Growth in the big data industry has not seen an accompanying spike in demand for IT professionals skilled in big data analysis due to companies' lack of understanding over what the technology can do and skills needed to mine the data, observers noted. However, this is expected to change as the market and technology matures.
Philip Carter, associate vice president at IDC, said companies in Asia, for instance, have a very low level of understanding of what big data is and how IT departments should approach it. This is generally the case in high-end analytics, and explains why the demand for skilled data practitioners "is not quite there yet", he said in his e-mail.
Even for IT heads with more knowledge of the technology, the analyst noted that they are not sure what types of skills are required to harness the information collated. Their strategy is to simply put a couple of people in their enterprise architecture team to "experiment" with the technology.
According to Carter, big data refers to a new generation of technologies and architectures designed to economically extract value from very large volumes of data by enabling high-velocity capture, discovery or analysis.
He went on to point out that the traditional structured data component within big data is not new. What is new is the introduction of unstructured data from sources such as sensors and social media. This, together with increased velocity as these data needs to be processed and analyzed in real time, is making big data analytics more complex, the IDC analyst pointed out.

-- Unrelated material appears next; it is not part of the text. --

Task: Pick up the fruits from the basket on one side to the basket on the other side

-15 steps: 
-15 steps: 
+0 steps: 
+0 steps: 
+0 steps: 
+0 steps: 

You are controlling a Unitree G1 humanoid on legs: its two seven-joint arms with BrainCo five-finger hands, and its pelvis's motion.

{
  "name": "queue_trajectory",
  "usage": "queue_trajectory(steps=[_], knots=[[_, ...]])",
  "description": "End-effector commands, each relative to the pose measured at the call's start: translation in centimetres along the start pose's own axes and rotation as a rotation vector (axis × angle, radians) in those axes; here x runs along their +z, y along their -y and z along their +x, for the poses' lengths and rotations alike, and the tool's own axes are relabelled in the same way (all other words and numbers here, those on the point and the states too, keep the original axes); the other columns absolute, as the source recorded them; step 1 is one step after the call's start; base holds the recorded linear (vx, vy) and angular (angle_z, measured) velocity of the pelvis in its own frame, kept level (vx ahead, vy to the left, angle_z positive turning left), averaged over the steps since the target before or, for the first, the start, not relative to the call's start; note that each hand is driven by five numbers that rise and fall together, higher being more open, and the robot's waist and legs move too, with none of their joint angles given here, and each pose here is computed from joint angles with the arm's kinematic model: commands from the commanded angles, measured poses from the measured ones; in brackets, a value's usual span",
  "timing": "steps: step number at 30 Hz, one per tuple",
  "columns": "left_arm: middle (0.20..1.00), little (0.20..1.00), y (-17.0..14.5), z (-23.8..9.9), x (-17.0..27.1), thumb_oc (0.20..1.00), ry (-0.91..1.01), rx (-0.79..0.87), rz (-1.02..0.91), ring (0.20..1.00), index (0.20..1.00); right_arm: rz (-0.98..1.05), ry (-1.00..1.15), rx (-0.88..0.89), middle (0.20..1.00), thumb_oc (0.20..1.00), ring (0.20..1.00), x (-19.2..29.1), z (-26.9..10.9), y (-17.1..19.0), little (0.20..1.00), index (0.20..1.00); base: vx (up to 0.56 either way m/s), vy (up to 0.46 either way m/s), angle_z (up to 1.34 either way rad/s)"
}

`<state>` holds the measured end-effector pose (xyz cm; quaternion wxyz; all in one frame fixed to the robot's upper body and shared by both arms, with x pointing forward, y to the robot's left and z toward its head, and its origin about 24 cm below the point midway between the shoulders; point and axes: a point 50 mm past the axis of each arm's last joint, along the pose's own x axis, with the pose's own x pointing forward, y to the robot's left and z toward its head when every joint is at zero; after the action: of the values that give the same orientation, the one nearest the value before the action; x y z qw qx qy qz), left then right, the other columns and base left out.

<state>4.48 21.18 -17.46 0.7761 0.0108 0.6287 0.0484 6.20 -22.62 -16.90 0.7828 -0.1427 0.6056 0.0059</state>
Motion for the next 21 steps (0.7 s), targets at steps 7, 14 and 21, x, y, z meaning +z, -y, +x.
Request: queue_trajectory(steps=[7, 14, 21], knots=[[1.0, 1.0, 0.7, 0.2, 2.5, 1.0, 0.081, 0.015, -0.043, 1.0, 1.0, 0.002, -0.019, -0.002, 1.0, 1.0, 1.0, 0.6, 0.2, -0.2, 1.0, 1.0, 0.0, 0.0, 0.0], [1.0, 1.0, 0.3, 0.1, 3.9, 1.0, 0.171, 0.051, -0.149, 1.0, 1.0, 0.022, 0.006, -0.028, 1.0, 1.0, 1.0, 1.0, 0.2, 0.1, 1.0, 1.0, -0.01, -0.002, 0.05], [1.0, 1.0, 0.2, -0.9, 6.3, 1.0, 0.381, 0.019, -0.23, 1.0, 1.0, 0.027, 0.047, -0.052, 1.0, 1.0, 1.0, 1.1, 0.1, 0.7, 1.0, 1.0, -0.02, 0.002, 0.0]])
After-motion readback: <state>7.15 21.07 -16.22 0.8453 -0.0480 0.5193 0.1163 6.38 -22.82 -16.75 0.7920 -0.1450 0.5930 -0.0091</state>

Moreover, new types of infrastructure capabilities and tools to help businesses mine and analyze the data such as Hadoop continue to enter the market, making it tougher for companies to pick the right tools to adopt, he noted.
Demand will be "fierce"
Despite the current market situation, the analyst expects an upsurge in demand for big data skills. Business analytics is becoming an integral part of industry so demand for big data skills will soon increase, he explained.

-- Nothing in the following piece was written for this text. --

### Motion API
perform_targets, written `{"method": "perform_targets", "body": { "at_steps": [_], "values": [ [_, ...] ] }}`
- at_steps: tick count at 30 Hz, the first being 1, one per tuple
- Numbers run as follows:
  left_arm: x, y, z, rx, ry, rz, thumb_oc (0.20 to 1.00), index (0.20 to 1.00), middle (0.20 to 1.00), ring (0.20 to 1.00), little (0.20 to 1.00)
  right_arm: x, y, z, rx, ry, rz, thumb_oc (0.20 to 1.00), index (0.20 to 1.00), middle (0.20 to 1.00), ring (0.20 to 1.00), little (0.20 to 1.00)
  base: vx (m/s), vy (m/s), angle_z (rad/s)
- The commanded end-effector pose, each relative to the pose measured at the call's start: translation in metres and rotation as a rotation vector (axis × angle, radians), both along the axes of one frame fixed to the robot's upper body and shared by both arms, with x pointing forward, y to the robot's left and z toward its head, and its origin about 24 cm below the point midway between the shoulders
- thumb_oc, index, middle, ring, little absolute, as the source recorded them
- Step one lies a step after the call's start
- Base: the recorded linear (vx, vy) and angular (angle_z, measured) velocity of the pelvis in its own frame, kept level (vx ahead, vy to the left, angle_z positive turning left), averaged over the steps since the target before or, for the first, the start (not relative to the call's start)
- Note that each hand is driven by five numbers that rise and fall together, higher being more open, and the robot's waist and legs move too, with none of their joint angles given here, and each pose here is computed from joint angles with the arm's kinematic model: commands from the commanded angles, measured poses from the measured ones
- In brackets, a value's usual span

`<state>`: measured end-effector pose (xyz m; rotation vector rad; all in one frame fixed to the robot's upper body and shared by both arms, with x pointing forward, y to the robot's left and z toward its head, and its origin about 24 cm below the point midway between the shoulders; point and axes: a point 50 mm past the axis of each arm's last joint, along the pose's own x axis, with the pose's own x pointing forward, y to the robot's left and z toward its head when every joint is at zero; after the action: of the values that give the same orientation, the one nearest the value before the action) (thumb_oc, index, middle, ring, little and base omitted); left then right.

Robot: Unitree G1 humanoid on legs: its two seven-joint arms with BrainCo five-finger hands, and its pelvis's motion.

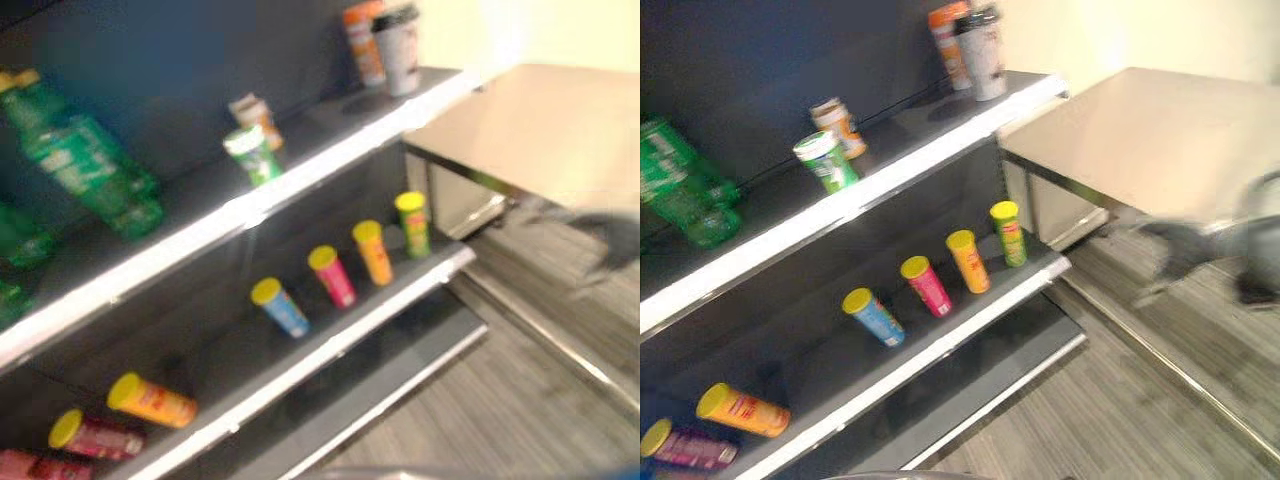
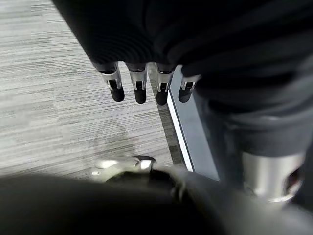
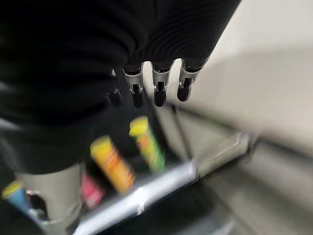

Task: Put the goods on the table back onto the shelves and tidy them up.

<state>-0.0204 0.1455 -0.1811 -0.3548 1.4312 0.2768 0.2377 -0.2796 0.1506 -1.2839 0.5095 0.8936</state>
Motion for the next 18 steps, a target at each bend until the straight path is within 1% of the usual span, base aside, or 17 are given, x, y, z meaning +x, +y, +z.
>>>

On the supply side, the number of skilled IT professionals will also pick up, said Carter. He highlighted that in Singapore, for example, more tertiary institutions are including business analytics to cater to the industry's needs.
Remus Lim, country leader, information management, IBM Singapore, concurred. He said the current shortage of big data skills means companies are having difficulties managing and converting data to create "new intelligence" to achieve their business goals in an optimal, cost-effective manner.
That said, large companies are recognizing the challenges and opportunities that come with big data so demand for skilled workers is "sure to grow", Lim surmised.
Michael Driscoll, founder and chairman of Dataspora, a San Francisco-based predictive analytics company, added that demand will be strongest in verticals whose core businesses tend to consume and generate the highest volumes of data. These verticals include the financial services, pharmaceutical and telecommunications, he noted in an e-mail.
As a result, the competition to hire data scientists will be "fierce", he added.
Driscoll explained that data scientists are IT professionals who possess the three skills of "munging, modeling and visualizing". He defined munging to involve the process of cleaning, parsing and proofing the original data before it is suitable for analysis, while modeling refers to building either aggregated or targeted data sets. Visualizing is the process of presenting the insights gleaned from analyzing the data to the company's decision-maker.
Technical attributes aside, Carter suggested that data practitioners also need to move away from traditional methods of data analysis and rethink how they should mine the information, which may or may not be relevant to the company's needs.